Exactly as written, copy the lines of the data below from the first through the one containing "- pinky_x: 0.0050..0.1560".

....

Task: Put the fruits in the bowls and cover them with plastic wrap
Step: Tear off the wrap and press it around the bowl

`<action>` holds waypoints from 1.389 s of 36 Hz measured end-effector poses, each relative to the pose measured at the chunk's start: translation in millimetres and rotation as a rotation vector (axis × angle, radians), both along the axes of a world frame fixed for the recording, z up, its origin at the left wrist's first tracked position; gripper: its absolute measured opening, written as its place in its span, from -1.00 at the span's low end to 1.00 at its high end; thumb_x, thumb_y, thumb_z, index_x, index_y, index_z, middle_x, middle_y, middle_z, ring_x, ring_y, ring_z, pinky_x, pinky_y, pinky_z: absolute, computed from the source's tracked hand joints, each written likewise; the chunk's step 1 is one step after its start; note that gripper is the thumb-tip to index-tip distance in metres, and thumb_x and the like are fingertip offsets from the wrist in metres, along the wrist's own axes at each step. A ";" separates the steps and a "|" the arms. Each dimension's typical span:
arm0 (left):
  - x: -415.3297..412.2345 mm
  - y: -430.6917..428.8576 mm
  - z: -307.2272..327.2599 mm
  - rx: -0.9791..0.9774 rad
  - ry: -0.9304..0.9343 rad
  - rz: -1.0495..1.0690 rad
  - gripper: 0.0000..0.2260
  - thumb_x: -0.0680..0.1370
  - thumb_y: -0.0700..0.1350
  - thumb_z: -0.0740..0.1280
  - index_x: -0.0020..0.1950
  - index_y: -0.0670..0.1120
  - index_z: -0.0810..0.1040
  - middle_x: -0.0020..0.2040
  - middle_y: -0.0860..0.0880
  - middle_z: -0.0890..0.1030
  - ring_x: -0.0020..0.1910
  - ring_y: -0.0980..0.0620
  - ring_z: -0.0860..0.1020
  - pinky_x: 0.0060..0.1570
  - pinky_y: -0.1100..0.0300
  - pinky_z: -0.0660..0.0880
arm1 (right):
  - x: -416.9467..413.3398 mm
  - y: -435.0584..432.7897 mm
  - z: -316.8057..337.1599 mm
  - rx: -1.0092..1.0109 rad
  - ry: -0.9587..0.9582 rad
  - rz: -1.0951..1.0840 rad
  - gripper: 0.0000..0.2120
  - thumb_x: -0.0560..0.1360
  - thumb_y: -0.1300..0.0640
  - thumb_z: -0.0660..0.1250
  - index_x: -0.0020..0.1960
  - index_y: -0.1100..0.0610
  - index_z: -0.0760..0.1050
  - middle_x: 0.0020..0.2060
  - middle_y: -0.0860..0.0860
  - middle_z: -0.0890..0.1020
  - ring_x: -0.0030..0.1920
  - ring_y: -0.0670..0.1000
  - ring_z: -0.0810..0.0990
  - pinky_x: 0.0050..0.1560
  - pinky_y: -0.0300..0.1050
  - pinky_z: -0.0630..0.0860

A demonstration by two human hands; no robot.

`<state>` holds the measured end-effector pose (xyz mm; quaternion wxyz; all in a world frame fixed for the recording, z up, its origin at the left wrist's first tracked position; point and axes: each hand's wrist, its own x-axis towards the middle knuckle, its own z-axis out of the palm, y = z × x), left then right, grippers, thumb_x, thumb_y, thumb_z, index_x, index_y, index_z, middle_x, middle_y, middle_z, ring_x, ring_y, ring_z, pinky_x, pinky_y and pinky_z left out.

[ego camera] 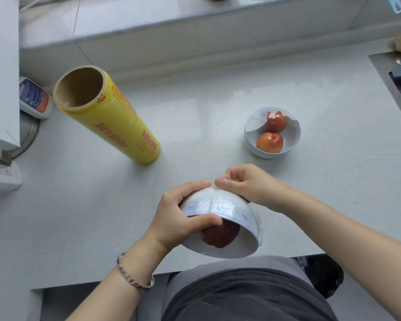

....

Task answer -
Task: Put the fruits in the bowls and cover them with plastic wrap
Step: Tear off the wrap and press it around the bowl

`<action>` holds waypoints from 1.389 s of 36 Hz measured end-effector poses, each relative to the pose measured at the chunk's start: translation in millimetres and rotation as a rotation vector (axis × angle, radians), both along the axes of a world frame fixed for the recording, z up, its origin at the left wrist's first tracked position; gripper: its absolute measured opening, written as its place in its span, from -1.00 at the span's low end to 1.00 at its high end; thumb_x, thumb_y, thumb_z, index_x, index_y, index_z, middle_x, middle_y, middle_z, ring_x, ring_y, ring_z, pinky_x, pinky_y, pinky_z: absolute, computed from the source's tracked hand joints, each written likewise; the chunk's step 1 is one step after its start; note that gripper is the thumb-tip to index-tip distance in metres, and thumb_x and the like are fingertip offsets from the wrist in metres, along the wrist's own axes at each step. A ";" separates the steps and a "|" the arms. Each dimension's typical span:
arm0 (left):
  - x: -415.3297..412.2345 mm
  - y: -430.6917..428.8576 mm
  - z: -307.2272..327.2599 mm
  - rx: -0.9791..0.9774 rad
  - ry: -0.9304..0.9343 rad
  - rz: -1.0495..1.0690 rad
  - gripper: 0.0000..0.2260
  - thumb_x: -0.0680..0.1370
  - thumb_y: -0.0700..0.1350
  - thumb_z: -0.0740..0.1280
  - index_x: -0.0020..0.1950
  - index_y: -0.0670..0.1120
  - index_z: -0.0810..0.1040
  - middle_x: -0.0020..0.2040
  - middle_y: -0.0860..0.0880
  - middle_z: -0.0890..0.1030
  - ring_x: -0.0020..0.1910
  - ring_y: -0.0980..0.0620
  - ring_z: -0.0860..0.1020
  - pinky_x: 0.0060..0.1570
  - pinky_y: -0.1100..0.0300
  - pinky_z: -0.0660..0.0880
arm1 (right):
  - x: -416.9467..413.3398 mm
  - y: -435.0584..432.7897 mm
  - z: -316.8057..337.1599 mm
  - rx: -1.0092..1.0109 rad
  - ry: -0.9587..0.9582 rad
  - rz: -1.0951..1.0840 rad
  - gripper: 0.0000..0.2120
  - thumb_x: -0.0560..0.1360
  - thumb_y: -0.1300..0.0640
  - thumb_z: -0.0660..0.1250
  - index_x: -0.0020..0.1960
  - index_y: -0.1100..0.0610
  - index_z: -0.0760..0.1050
  - middle_x: 0.0020..0.2060
  - middle_y: -0.0860..0.0860
  - middle_z: -0.0890..0.1020
  - ring_x: -0.0030..0.1920
  - ring_y: -0.0670..0.1000
  - ring_z: -0.0810..0.0990
  - pinky_x: 0.0050..0.1560

No further output is required.